Le déprimé menace ainsi l’idéal consumériste et social. Une sorte de krach personnel à la bourse de tous les paris, de descente en flèche des actions. Liquidation totale du Moi. Je néant vide rien. Le dépressif ne travaille plus, ne consomme plus, ne désire plus... Il dit « pouce » quand on voudrait le pousser : à travailler plus, à gagner plus, à consommer plus… Il ne joue plus le jeu des mises à l’épreuve et évaluations incessantes, et refuse d’attraper le pompon d’hypothétiques gratifications : il se dé-prime littéralement.
« Les pratiques managériales banalisent la multiplication d’exigences contradictoires et de messages paradoxaux dans le monde du travail. Par exemple, faire toujours plus et mieux avec toujours moins. Dans ce contexte, le sens de l’action se perd dans l’hyper activisme, l’énergie psychique dans la dépression, le temps de la vie dans l’urgence, les solidarités collectives dans l’individualisme exacerbé, la quête de l’excellence dans la production de l’exclusion. Au nom de la flexibilité, de la performance, de la modernisation, on voit se généraliser le "harcèlement social" qui met l’ensemble des travailleurs, cadres et non-cadres, sous pression. Emergent alors des pathologies diverses liées au stress comme la dépression… » (Vincent de Gaulejac, conférence « violences innocentes et souffrance au travail »)

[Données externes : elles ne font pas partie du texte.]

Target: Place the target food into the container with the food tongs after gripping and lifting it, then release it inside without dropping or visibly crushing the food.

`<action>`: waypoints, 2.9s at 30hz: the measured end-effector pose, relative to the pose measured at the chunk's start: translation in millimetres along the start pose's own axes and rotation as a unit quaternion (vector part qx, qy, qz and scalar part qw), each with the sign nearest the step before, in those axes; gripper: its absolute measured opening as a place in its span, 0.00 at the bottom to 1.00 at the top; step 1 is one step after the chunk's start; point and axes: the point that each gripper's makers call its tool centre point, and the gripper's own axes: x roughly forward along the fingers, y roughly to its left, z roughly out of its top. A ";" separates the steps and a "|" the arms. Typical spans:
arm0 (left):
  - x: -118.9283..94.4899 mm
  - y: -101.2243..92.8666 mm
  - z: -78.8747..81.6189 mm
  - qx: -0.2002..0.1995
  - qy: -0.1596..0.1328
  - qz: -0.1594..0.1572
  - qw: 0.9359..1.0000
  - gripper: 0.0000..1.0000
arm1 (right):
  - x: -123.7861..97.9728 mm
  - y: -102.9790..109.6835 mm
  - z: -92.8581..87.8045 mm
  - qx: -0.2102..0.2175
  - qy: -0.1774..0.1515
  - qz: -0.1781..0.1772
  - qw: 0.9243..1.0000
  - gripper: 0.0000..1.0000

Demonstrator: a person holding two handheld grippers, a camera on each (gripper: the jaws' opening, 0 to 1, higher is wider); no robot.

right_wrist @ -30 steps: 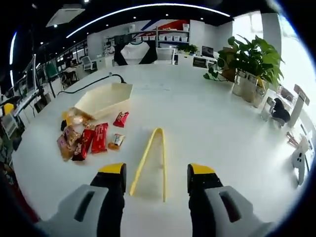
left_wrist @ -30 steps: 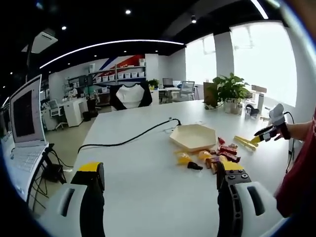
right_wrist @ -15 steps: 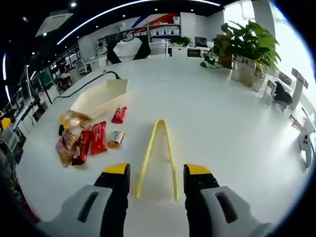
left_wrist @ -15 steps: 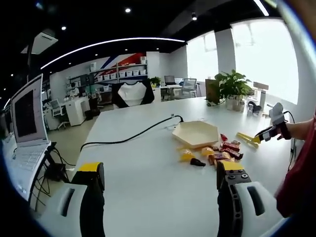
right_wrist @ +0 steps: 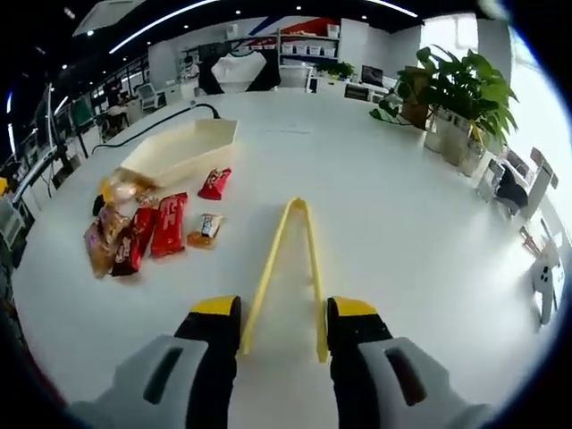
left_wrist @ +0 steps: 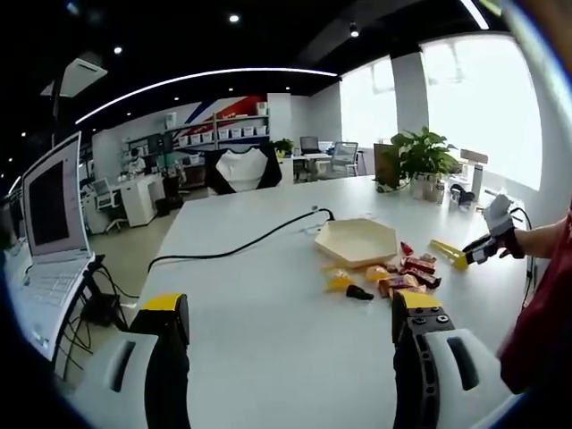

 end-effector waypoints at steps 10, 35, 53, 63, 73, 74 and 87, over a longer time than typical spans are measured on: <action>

Comment notre société pourrait-elle aimer ses déprimés ? Comment pourrait-elle les valoriser ? Comment ne pourrait-elle pas avoir pour intention de stigmatiser comme « vrais malades » de tels peine-à-jouir ? Et ce, même si en ces temps de crise, il est devenu de bon ton de s’émouvoir du fameux « moral des ménages ». On nous fait ainsi croire, dans un joli tour de passe-passe capitalo-capituliste, que la dépression est la conséquence d’un manque d’objet, quand à y regarder de plus près elle apparaît davantage comme un manque de manque. La « crise » nous sera bientôt vendue comme n’importe quel bien, avec valorisation du radin, retour en force du système D, des produits super-économiques, car la crise a son marché, le dit « bon marché », et nous verrons bientôt plus que jamais dans les publicités des couples déprimés et criblés de dettes sur fond gris se réjouir de telle bonne affaire ou s’enthousiasmer d’un départ ivre vers l’amer. La survie sociale deviendra divertissement et les déprimés débrouillards nos grands zéros modernes. Marchandisation parfaite d’un état d’âme négatif, qui devient alors complice de ce qu’il se tue littéralement à refuser : l’avatar, le voile de l’objet sur l’inassouvissable du désir.